Work to complete ▸ From the line that contains "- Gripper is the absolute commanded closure" to the final line below, both included, print each line exactly and skip the pictures.

==== Dataset content ====

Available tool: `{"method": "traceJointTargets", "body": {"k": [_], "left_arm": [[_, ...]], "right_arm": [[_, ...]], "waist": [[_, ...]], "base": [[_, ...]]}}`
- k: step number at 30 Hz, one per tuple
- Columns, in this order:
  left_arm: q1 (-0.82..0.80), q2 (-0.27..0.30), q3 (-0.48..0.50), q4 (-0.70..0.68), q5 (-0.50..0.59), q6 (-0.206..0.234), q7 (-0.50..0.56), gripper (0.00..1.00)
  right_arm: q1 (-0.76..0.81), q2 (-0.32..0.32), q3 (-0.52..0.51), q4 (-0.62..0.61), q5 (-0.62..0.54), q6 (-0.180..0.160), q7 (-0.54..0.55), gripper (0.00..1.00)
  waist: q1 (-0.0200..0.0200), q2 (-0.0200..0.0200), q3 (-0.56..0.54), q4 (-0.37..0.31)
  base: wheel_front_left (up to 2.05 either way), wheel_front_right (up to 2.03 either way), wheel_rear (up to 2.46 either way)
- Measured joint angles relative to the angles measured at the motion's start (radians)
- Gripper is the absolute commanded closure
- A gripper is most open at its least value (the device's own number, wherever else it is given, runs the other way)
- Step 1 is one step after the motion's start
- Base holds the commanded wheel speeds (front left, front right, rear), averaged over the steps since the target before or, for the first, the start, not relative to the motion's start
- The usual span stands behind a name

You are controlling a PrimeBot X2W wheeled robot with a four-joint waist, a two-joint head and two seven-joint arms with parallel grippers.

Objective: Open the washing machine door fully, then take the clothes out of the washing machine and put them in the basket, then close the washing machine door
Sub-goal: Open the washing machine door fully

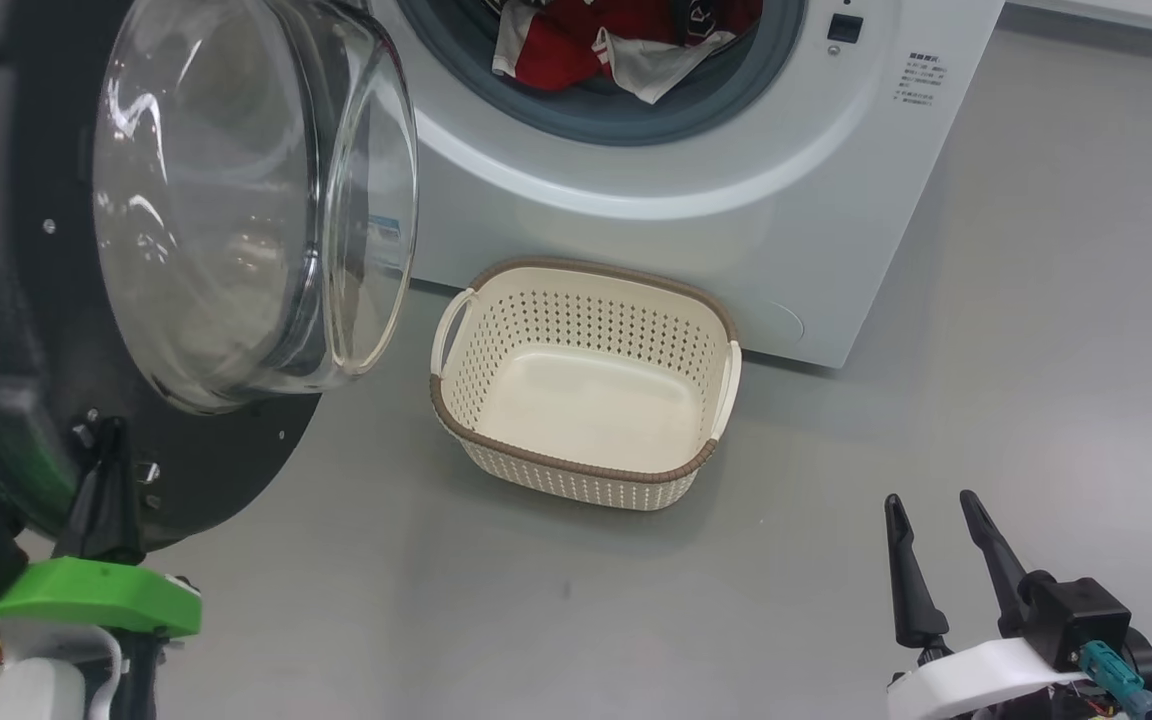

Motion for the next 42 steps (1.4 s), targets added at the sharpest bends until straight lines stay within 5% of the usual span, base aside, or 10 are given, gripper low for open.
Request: {"method": "traceJointTargets", "body": {"k": [42], "left_arm": [[-0.293,0.235,0.237,0.286,-0.151,-0.018,-0.027,1.0]], "right_arm": [[-0.201,-0.039,0.026,-0.025,-0.142,-0.054,0.018,0.0]], "waist": [[0.0,0.0,0.337,0.023]], "base": [[0.0,0.0,0.0]]}}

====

Exercise solution ▸
- Gripper is the absolute commanded closure
- A gripper is most open at its least value (the device's own number, wherever else it is given, runs the other way)
- Step 1 is one step after the motion's start
- Base holds the commanded wheel speeds (front left, front right, rear), averaged over the steps since the target before or, for the first, the start, not relative to the motion's start
- The usual span stands behind a name

You are controlling a PrimeBot X2W wheeled robot with a four-joint waist, a two-joint head and two seven-joint arms with parallel grippers.

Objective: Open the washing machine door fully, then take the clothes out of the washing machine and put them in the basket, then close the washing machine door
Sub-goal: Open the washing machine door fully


Motion for the next 42 steps (1.4 s), targets added at the sharpest bends until straight lines stay within 5% of the usual span, base aside, or 10 are given, gripper low for open.
Request: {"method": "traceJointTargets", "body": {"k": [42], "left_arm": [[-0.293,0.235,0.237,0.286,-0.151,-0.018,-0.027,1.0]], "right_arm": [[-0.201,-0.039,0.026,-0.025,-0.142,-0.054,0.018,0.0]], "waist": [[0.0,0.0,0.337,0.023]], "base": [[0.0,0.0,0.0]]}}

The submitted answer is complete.